Lesen Sie hier unsere Kompaktinfos zu Design Thinking.
Was ist das Besondere an Design Thinking?
Für Start-ups, Entwickler:innen oder Ingenieur:innen ist es immer wieder eine Herausforderung ein Produkt oder eine Dienstleistung von den Nutzenden her zu denken. Dieses Bewusstsein ist harte Arbeit vor allem bezüglich einer wiederkehrend kritischen Sicht auf eigene Ideen, Vorstellungen und Vorannahmen.
Mit der Design Thinking Methode vollziehen die Entwickelnden einer neuen Idee genau das: sie stellen die Nutzerinnen und Nutzer und deren Bedürfnisse und Probleme fortwährend in den Mittelpunkt, während sie an der potentiellen Lösungsidee arbeiten.
Sie betrachten, testen und verwerfen die eigenen Ideen immer wieder neu, bis sich ein für die Nutzenden optimiertes Ergebnis herauskristallisiert.
Dieses iterative Vorgehen, also schrittweise und mit der fortwährenden Option, noch einmal einen Schritt zurückzugehen und Sichtweisen zu korrigieren, fördert die interaktive und produktive Zusammenarbeit und liefert gleichzeitig schnelle Ergebnisse.
Martin Talmeier vom Hasso-Plattner Institut und im Team des Mittelstand-Digital Zentrums Berlin erklärt, warum nutzerzentriertes Denken einerseits geübt werden muss, sich aber andererseits lohnt:
Multidisziplinäre Teams bringen das beste Ergebnis
Irgendwann werden wir alle ein wenig betriebsblind. Personen, die beispielsweise in der Programmierung arbeiten, haben untereinander eine ähnliche Herangehensweise an Probleme und Lösungen. Das gilt ebenso für alle anderen Fachbereiche.

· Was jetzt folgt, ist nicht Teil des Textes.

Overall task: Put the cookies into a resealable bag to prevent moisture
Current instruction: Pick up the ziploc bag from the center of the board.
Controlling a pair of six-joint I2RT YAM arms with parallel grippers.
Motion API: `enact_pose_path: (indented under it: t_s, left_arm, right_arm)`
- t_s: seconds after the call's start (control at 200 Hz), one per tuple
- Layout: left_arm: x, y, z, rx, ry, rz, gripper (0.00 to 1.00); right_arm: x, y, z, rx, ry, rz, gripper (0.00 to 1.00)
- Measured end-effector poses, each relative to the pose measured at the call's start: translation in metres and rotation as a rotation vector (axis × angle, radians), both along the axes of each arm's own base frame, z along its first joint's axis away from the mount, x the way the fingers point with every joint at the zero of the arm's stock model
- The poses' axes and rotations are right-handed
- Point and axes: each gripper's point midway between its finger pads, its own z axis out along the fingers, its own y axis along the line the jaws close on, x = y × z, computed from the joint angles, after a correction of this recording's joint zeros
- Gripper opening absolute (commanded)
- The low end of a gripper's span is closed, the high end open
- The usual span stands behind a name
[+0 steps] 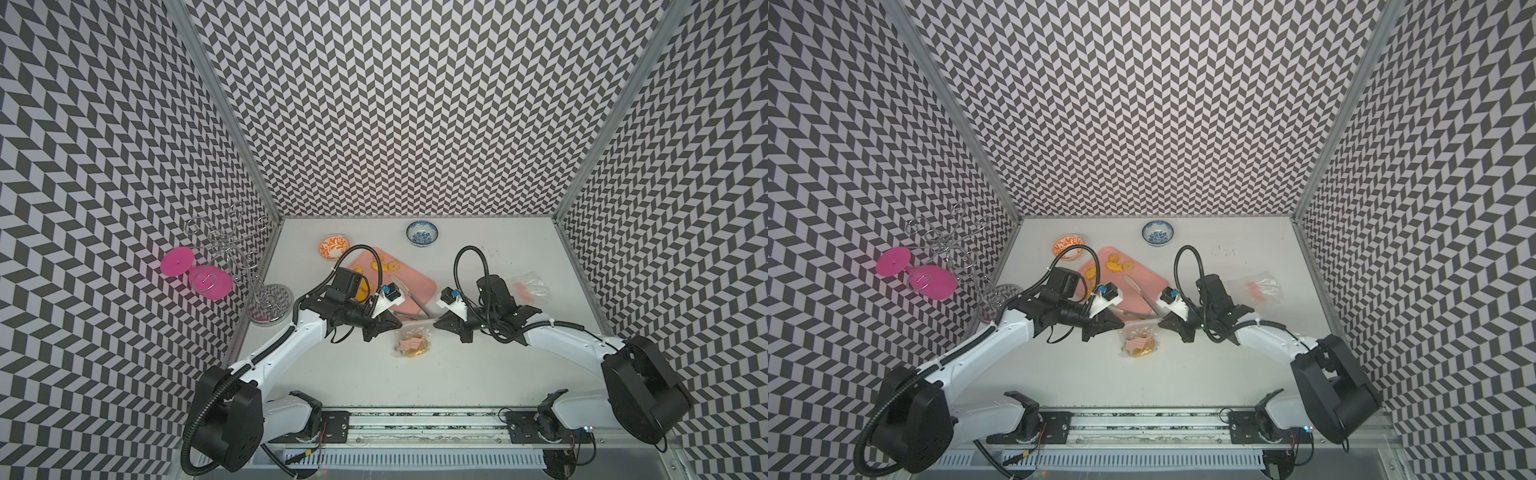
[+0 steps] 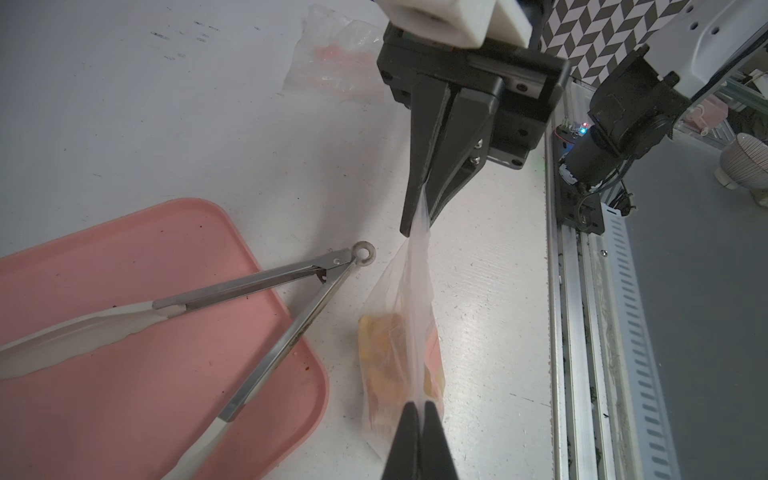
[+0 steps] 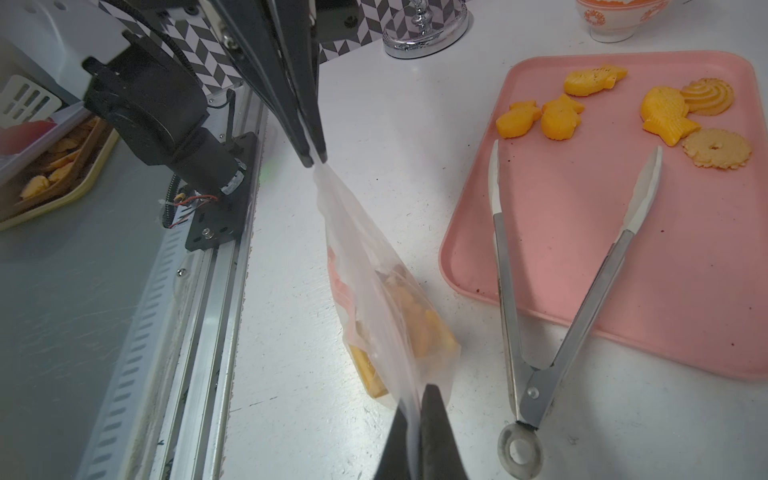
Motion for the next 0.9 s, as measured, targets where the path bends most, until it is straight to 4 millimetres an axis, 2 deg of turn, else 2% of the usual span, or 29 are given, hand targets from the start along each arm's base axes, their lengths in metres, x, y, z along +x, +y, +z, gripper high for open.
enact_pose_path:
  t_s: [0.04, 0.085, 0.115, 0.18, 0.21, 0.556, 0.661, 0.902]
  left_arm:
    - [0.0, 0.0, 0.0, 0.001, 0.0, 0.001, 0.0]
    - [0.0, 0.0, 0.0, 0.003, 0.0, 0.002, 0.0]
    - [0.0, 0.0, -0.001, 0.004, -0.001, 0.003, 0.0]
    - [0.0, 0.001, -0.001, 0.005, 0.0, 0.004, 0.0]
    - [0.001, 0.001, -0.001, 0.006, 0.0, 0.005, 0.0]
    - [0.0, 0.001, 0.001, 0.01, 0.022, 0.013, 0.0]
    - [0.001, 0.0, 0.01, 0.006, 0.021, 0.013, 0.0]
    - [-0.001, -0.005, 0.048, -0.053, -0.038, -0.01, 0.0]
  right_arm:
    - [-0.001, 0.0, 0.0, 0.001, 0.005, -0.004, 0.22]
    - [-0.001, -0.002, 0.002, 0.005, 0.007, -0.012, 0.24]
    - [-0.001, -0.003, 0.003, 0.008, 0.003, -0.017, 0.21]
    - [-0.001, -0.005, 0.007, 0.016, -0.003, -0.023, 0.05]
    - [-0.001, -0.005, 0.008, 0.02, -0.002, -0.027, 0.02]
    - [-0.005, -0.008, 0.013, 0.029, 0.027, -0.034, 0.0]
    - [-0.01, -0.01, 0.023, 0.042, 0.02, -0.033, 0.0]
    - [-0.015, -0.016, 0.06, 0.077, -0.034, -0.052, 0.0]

Im Design Thinking sollen diese Strukturen aufgebrochen werden. Menschen mit unterschiedlicher beruflicher Sozialisierung, Sichtweisen und Gewohnheiten arbeiten zusammen. Innovative Ideen entstehen also am besten, wenn Sie ein Projektteam aus unterschiedlichen Fachrichtungen und Arbeitsbereichen zusammenstellen. So fließen viele verschiedene Perspektiven in den Prozess mit ein, Überraschungseffekte und inspirierende Spannungen entstehen.

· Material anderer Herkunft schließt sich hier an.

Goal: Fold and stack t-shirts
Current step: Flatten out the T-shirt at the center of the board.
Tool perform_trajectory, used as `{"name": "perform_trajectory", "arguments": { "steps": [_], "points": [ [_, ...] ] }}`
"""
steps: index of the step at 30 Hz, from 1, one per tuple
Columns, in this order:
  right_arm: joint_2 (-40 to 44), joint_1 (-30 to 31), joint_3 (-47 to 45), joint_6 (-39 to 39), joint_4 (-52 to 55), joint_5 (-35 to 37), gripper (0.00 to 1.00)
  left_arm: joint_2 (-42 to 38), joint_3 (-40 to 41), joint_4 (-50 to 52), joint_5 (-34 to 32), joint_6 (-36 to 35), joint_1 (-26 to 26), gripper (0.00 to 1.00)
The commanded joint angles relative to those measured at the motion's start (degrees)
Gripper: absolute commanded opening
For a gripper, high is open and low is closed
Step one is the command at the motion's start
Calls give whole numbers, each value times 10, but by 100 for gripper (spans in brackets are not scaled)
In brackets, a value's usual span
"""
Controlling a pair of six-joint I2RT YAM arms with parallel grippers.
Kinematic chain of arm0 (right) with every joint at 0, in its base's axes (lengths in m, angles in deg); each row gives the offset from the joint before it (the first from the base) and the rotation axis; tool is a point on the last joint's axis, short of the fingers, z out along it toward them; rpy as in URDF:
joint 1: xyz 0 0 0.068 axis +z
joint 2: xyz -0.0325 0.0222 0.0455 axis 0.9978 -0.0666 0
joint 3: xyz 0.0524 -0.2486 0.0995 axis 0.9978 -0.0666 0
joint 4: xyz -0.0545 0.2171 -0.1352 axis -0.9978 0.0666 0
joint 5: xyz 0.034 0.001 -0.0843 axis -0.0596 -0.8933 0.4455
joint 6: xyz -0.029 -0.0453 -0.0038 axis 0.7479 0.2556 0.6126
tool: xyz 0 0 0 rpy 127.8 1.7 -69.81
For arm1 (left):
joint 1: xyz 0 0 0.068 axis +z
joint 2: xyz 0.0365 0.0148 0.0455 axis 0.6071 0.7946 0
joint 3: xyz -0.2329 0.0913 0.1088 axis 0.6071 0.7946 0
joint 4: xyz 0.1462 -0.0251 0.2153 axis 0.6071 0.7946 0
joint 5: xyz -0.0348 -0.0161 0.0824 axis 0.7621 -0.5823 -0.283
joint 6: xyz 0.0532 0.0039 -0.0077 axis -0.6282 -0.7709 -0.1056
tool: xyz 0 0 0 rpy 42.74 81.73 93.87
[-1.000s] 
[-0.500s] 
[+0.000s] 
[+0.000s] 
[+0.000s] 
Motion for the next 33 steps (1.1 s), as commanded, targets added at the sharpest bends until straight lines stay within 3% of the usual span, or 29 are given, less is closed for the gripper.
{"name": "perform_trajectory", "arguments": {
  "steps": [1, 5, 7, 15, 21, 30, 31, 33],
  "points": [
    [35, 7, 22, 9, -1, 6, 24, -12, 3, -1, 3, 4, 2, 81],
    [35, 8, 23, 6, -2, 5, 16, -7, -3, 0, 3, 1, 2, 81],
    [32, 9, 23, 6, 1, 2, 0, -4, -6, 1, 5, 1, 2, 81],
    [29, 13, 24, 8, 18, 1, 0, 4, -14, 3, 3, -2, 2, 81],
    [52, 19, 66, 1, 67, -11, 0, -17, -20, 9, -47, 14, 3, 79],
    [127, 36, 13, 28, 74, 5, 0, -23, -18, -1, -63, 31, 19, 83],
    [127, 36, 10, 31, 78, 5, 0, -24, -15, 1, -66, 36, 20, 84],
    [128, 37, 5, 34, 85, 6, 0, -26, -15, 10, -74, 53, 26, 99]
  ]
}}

Das brauchen Sie für den Design Thinking Prozess
Zeit spielt eine wichtige Rolle im Design Thinking Prozess – einzelne Kreativprozesse sollen nicht unendlich ausgedehnt sein, sondern einen Anfang und ein Ende haben. Da hinter der Design Thinking Idee auch steht, möglichst schnell Ergebnisse zu genegerieren, können einzelne Phasen sogar nur 15 Minuten dauern, das können Sie jedoch vorher individuell festlegen.
Deshalb sollte ein Timer nicht fehlen, am besten sollte er für alle Teilnehmenden gut sichtbar sein. Meist verwenden Design ThinkerInnen die unten abgebildete Uhr, es gibt jedoch natürlich auch andere Möglichkeiten, verstreichende Zeit für alle sichtbar zu machen. Auch hilft es, wenn Start und Ende durch ein Signal hörbar ist. Üblicherweise wird hier ein Gong verwendet, doch auch hier können Sie Alternativen nutzen.

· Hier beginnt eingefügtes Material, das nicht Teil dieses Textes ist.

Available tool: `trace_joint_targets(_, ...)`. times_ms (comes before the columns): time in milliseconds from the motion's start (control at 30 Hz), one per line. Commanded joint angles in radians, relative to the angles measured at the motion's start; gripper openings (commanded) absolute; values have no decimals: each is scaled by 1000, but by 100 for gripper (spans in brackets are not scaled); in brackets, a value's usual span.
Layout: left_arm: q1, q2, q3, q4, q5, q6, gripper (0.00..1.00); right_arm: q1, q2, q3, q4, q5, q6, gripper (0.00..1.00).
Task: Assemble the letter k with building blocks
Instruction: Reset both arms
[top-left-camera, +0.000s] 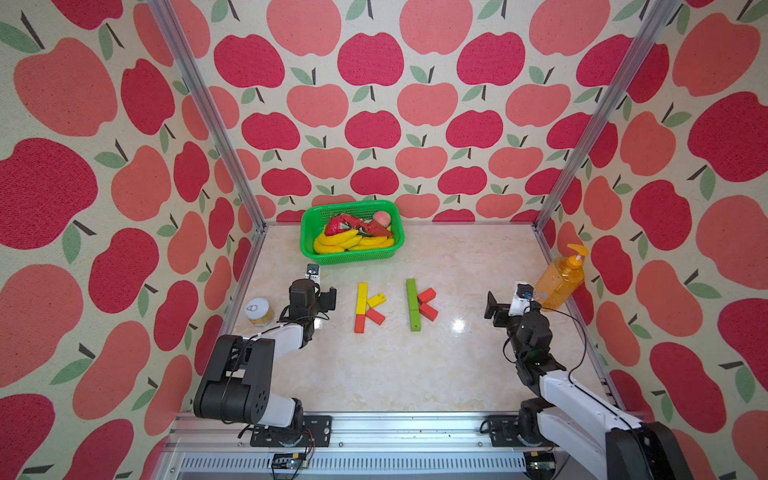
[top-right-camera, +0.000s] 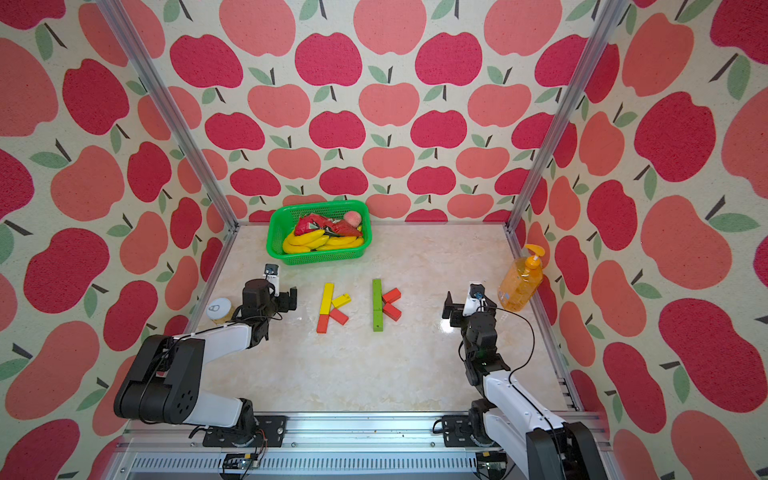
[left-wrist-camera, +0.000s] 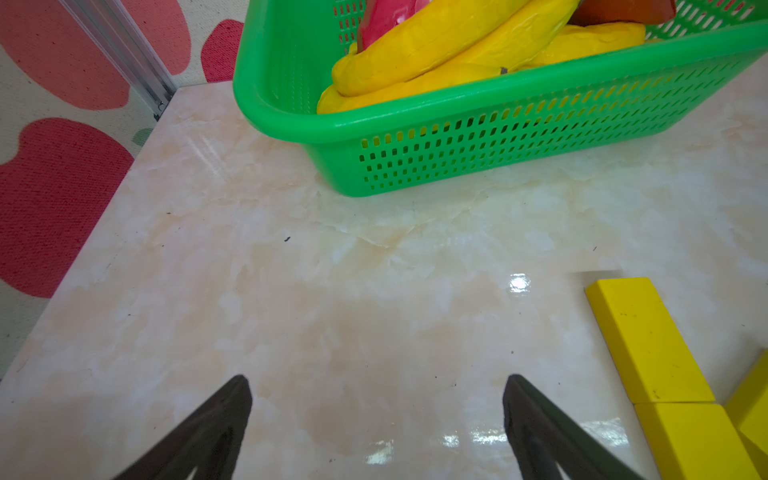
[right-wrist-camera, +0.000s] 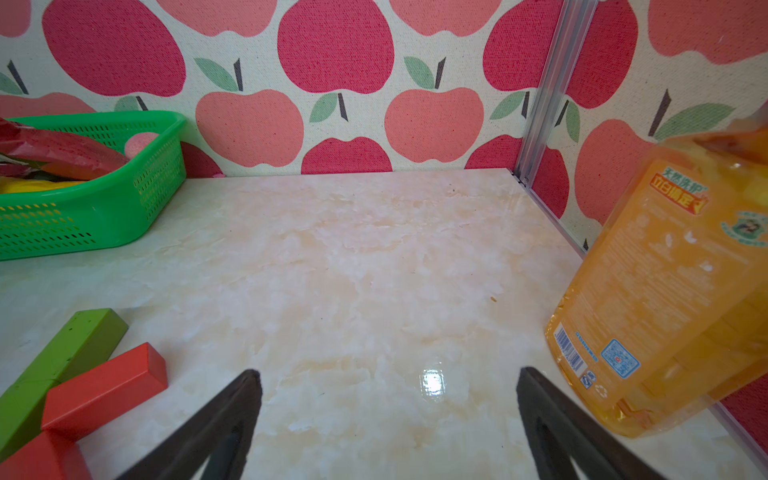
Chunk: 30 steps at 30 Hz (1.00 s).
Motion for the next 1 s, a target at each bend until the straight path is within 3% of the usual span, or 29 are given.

Berühmt und bekannt sind natürlich die bunten Klebezettel, die für die Ideengenerierung und die verschiedensten Methoden genutzt werden können. Das schöne daran: Sie müssen nicht unbedingt an Whiteboards oder Trennwänden angebracht werden, auch Fenster, Türen und Bürowände können Sie so für einen schnellen Kreativprozess nutzen.
Für den Prozess, der eine Idee erst haptisch, greifbar und testbar macht, den Prototypenbau, benötigen Sie Bastel- und Alltagsmaterialien: Buntpapier, Stifte, Kleber, Schnüre, Stoffe, Eierpackungen, Holz, Büroklammern, Puschel, Gummis, Stäbchen, Patronen, Kartuschen, Kartons, Tischtennisbälle, usw.. Auch Lego, kleine Autos, Figuren, Bausteine können nützen. Alles, was inspiriert und zum Bauen anregt, ist gut.
Natürlich können Prototypen und deren genauere Ausgestaltung auch digital mittels Software und Apps entstehen, dazu später mehr.
Utensilien für das Design Thinking sind auch als Boxen oder einzeln im Internet bestellbar.
Personell sollten Sie für einen Design Thinking Prozess auf jeden Fall eine Person engagieren, die durch den gesamten Prozess moderiert. Neben dem oder der ModeratorIn kann eine zweite Person nicht schaden, um die Teilnehmenden z.B. beim Bau eines Prototypen mit den nötigen Materialien zu unterstützen, den Gong zu schlagen, den Timer einzustellen oder einfach technische und räumlich Belange wie eine Präsentation zum Einstieg oder die Anordnung von Stühlen, Tischen und Trennwänden zu betreuen.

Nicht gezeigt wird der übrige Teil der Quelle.